If a person has more than two debilitating migraines per month, preventive medications may be able to reduce frequency, severity and length of the migraines. It is not likely that preventive medications will eliminate migraines completely and some may have serious side-effects.
Cardiovascular blockers, such as beta blockers and calcium channel blockers, have been used to prevent migraine attacks, although researchers do not understand why.
Certain antidepressants have been used to prevent migraines. The tricyclic antidepressants are thought to prevent migraines by manipulation of the serotonin levels in the brain. One serotonin-norepinephrine reuptake inhibitor, venlafaxin, has proven helpful in preventing some migraines.

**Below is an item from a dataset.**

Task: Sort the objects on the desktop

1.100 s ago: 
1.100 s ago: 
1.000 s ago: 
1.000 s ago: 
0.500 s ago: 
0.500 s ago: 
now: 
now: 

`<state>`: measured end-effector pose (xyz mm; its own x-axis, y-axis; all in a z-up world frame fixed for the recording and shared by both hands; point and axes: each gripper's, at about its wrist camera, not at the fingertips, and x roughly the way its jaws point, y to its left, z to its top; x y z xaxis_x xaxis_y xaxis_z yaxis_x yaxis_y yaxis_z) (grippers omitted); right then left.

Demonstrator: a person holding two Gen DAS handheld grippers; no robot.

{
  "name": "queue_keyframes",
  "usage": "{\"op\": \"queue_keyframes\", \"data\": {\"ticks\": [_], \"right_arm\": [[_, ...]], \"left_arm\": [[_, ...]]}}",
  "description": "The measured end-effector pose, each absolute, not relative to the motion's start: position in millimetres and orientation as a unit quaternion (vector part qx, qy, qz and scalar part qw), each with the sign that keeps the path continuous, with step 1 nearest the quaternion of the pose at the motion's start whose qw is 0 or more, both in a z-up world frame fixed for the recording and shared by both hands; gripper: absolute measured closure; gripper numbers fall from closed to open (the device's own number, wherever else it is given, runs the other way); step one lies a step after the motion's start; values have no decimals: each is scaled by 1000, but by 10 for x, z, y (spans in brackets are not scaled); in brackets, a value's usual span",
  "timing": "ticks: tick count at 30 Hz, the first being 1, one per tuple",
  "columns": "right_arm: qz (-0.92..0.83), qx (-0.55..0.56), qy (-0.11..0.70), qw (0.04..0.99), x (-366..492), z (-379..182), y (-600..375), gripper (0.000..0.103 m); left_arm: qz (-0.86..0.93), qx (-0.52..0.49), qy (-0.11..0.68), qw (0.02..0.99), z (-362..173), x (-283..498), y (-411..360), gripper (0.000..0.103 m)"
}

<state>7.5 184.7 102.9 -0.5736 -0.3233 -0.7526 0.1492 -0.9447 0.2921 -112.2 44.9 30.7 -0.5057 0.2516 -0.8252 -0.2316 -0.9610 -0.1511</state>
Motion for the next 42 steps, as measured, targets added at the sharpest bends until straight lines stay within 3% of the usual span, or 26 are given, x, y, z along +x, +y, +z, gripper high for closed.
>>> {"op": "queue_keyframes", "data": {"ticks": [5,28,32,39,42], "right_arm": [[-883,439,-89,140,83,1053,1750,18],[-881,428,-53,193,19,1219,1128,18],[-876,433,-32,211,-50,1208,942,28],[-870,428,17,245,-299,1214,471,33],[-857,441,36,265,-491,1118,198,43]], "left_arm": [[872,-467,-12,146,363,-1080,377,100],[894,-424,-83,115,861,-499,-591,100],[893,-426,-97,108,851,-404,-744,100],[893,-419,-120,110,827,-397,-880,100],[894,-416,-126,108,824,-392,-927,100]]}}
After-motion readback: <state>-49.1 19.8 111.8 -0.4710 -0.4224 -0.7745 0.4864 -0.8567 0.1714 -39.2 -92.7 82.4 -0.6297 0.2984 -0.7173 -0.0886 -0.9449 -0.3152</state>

Anti-seizure drugs may be able to reduce migraines. One such medication, lamotrigine, has been beneficial in preventing migraines with aura. If high dosages of these drugs need to be used to prevent migraines, side-effects of diarrhea, hair loss, vomiting and dizziness may occur. Additionally, an antihistamine called cyproheptadine has proven useful as a preventive medication in children. One last approved preventative medication for migraines is botulinum toxin, or Botox. It is given as injections into the muscles of the forehead and neck, and the injections may need to be repeated every 12 weeks to remain effective.

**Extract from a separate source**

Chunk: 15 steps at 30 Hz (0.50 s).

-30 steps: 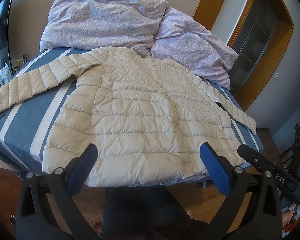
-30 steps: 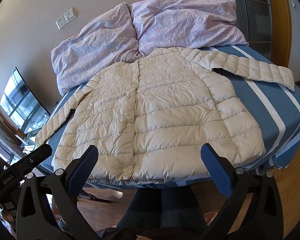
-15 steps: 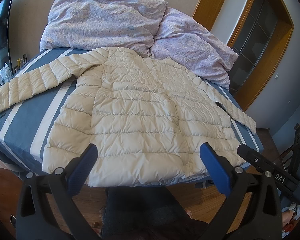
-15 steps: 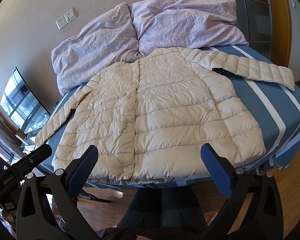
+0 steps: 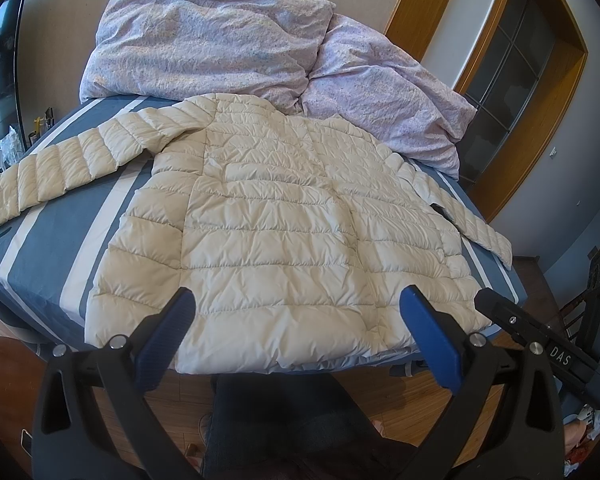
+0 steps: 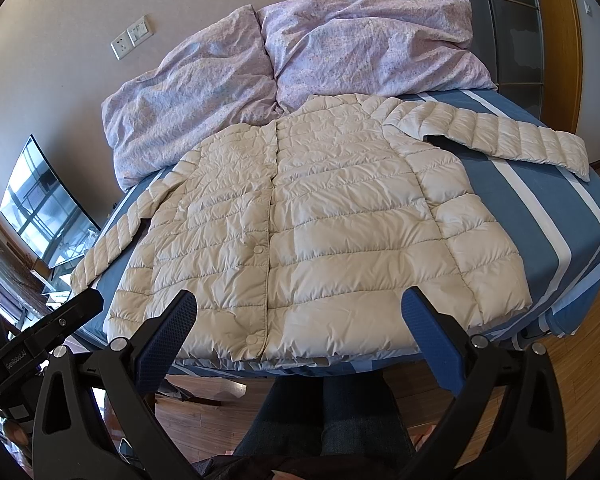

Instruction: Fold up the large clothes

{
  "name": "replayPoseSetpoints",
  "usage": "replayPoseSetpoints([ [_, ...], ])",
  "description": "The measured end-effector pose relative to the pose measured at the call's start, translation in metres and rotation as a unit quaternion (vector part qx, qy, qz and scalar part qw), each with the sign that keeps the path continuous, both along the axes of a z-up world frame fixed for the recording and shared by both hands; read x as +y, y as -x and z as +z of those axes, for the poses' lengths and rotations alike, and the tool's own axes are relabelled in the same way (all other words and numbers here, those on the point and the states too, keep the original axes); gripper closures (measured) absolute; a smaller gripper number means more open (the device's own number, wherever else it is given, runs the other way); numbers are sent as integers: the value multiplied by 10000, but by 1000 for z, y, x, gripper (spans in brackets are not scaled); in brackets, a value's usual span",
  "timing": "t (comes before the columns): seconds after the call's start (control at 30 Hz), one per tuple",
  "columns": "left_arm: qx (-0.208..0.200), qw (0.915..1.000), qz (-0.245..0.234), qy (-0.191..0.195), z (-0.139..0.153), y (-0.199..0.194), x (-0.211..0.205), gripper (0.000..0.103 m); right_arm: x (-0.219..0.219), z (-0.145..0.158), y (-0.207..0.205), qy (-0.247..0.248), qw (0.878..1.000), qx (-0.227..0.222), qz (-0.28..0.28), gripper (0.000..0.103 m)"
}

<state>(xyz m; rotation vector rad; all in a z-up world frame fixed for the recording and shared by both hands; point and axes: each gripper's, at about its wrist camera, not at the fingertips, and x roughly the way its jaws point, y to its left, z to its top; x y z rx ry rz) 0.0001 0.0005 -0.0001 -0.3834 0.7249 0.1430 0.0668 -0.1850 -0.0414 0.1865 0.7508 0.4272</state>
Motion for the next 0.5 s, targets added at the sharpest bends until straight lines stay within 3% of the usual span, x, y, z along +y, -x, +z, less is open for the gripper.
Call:
replayPoseSetpoints([
  [0.5, 3, 10000, -2, 0, 0, 0, 0, 2, 0, -1, -1, -6, 10000, 8, 2, 1],
])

Stress Management, Relaxation and Sleep
Stress can trigger many different types of headaches, including migraines. Researchers believe that every-day stress causes most of the stress-related migraines, not life-changing events. Finding healthy ways to deal with stress may be able to reduce the incidence of migraines. Relaxations exercises, such as yoga or meditation, can help to reduce muscle tension and lessen stress. Eating healthy food and exercising 30 minutes per day can provide your body with energy to balance and cope with stress. Also, getting enough sleep at the same time each day, but not too much, can reduce episodes of migraine attacks. An average adult needs six to eight hours of sleep each night. Simple relaxation techniques such as gardening, painting, reading or a hot bath can help prevent stress-related migraines.
Chronic migraine pain may benefit from nontraditional therapy. Acupuncture, which has been around for thousands of years in Chinese medicine, uses very thin needles inserted at specific points on the body to reduce migraine pain. This technique has proven helpful to some migraine sufferers.

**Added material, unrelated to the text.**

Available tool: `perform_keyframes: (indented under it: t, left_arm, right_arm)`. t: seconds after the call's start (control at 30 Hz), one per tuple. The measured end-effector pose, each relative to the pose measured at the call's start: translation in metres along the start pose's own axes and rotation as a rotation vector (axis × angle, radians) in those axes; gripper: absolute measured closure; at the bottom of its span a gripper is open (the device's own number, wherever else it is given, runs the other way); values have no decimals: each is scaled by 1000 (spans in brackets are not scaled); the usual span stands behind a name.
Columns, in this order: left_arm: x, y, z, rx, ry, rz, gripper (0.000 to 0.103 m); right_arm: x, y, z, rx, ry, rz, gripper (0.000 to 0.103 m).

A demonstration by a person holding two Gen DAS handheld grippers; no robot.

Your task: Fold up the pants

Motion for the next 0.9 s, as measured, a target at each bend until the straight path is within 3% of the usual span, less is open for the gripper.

Biofeedback techniques may be used to reduce migraine pain. Special equipment is used to monitor your control of physical responses related to stress and muscle tension. These techniques must be learned and practiced to be effective.
Message and manipulation may be able to reduce migraine frequency by reducing stress and improving sleep quality. Also, certain herbs, vitamins and minerals have shown promise in treatment and prevention of migraine headaches. All alternative treatments should be discussed with your physician prior to implementation.
Since there are several types of migraines with many possible triggers and a variety of treatment options, each migraine sufferer should work closely with their doctor to individualize their own treatment protocol. Many options exist for treatment and prevention of migraine pain.